In the 2015 case Perinçek v. Switzerland, the European Court of Human Rights applied Article 10 to find against a Swiss law making it a crime to deny the Armenian genocide. Can you imagine a Soviet court ever striking down a genocide denial law?

The decision is controversial because it introduces a double standard into the Court's case law – it had previously upheld laws criminalising Holocaust denial, now it sought to distinguish the Holocaust from the Armenian genocide in a way many find arbitrary and distasteful – the consistent thing would be to either allow denying both or disallow denying both.

But still, it just shows how mistaken your Soviet comparison is.
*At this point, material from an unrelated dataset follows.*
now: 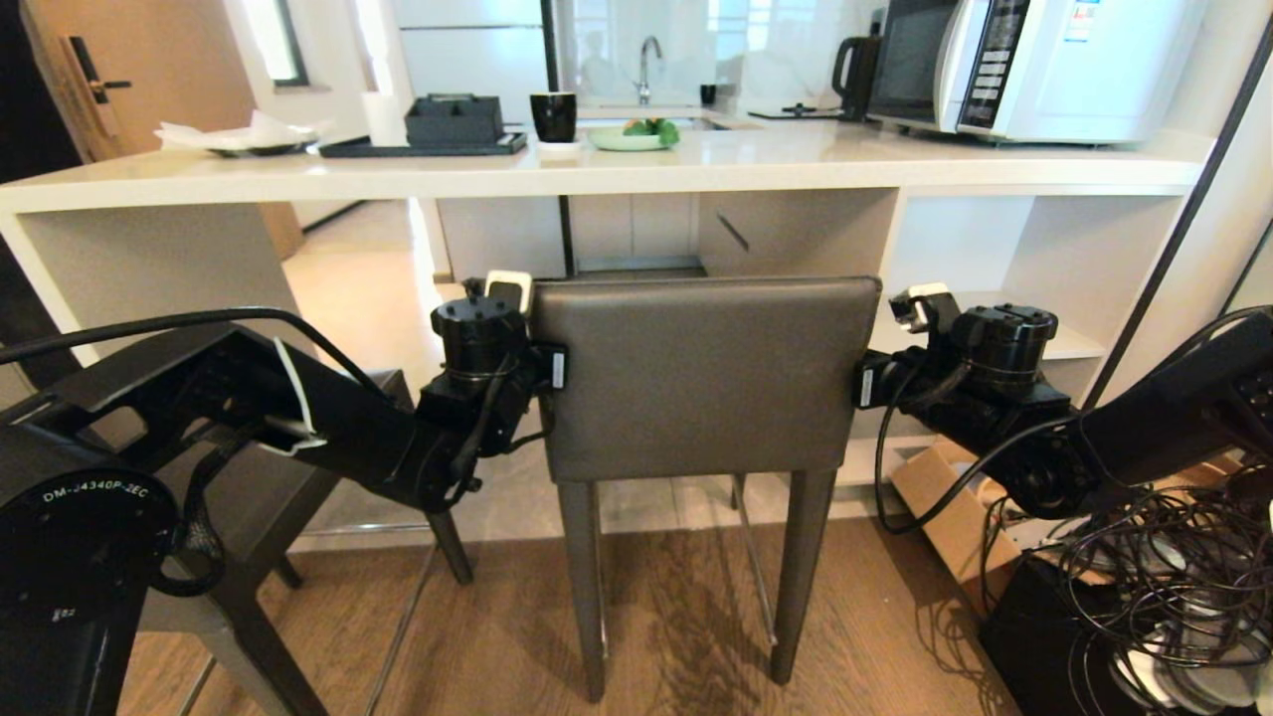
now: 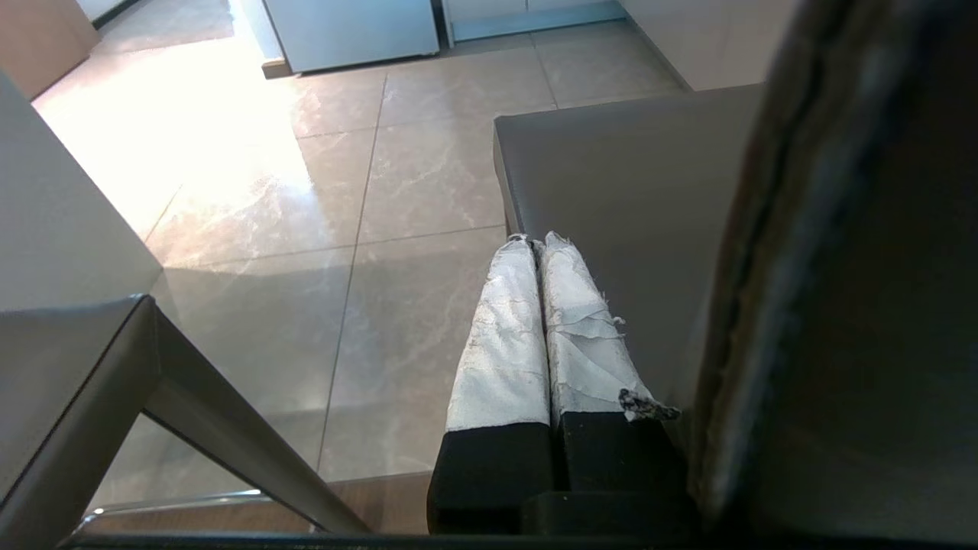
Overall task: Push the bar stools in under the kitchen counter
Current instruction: Push the gray chair back under the dining table
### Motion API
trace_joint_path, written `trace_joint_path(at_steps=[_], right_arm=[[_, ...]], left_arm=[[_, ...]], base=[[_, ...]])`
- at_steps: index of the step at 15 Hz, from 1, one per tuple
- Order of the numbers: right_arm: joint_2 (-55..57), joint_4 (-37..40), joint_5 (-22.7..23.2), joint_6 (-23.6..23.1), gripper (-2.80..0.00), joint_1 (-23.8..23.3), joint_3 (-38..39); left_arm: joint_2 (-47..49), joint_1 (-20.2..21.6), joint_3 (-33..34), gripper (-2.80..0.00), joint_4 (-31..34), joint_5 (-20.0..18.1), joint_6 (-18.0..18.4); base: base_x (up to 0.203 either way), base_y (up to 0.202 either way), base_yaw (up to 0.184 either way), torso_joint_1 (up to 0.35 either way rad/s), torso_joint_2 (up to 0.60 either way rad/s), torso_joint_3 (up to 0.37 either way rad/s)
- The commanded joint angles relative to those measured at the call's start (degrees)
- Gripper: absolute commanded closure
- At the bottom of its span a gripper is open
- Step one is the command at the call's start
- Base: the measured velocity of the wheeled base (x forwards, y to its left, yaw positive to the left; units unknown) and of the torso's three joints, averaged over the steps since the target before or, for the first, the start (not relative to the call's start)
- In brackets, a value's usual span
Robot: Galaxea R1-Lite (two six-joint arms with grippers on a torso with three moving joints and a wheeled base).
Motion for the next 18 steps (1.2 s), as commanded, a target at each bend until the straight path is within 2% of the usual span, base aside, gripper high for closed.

nickff 7 hours ago | parent [-]

I can definitely imagine the Soviet Union making arbitrary rules about which genocides were recognized and ‘protected’, and which were not.

skissane 6 hours ago | parent [-]

But can you imagine a Soviet court declaring a law to be in violation of human rights?

nickff 5 hours ago | parent [-]

Yes, much like the EU, they would regularly over-ride the ‘opinions’ of their subordinate states.

skissane 4 hours ago | parent [-]

The central party and state organs in Moscow would sometimes overrule decisions by the governments of the SSRs and other subordinate entities. But they didn't do this by having the Supreme Court of the Soviet Union declare laws unconstitutional. They did it by administrative fiat.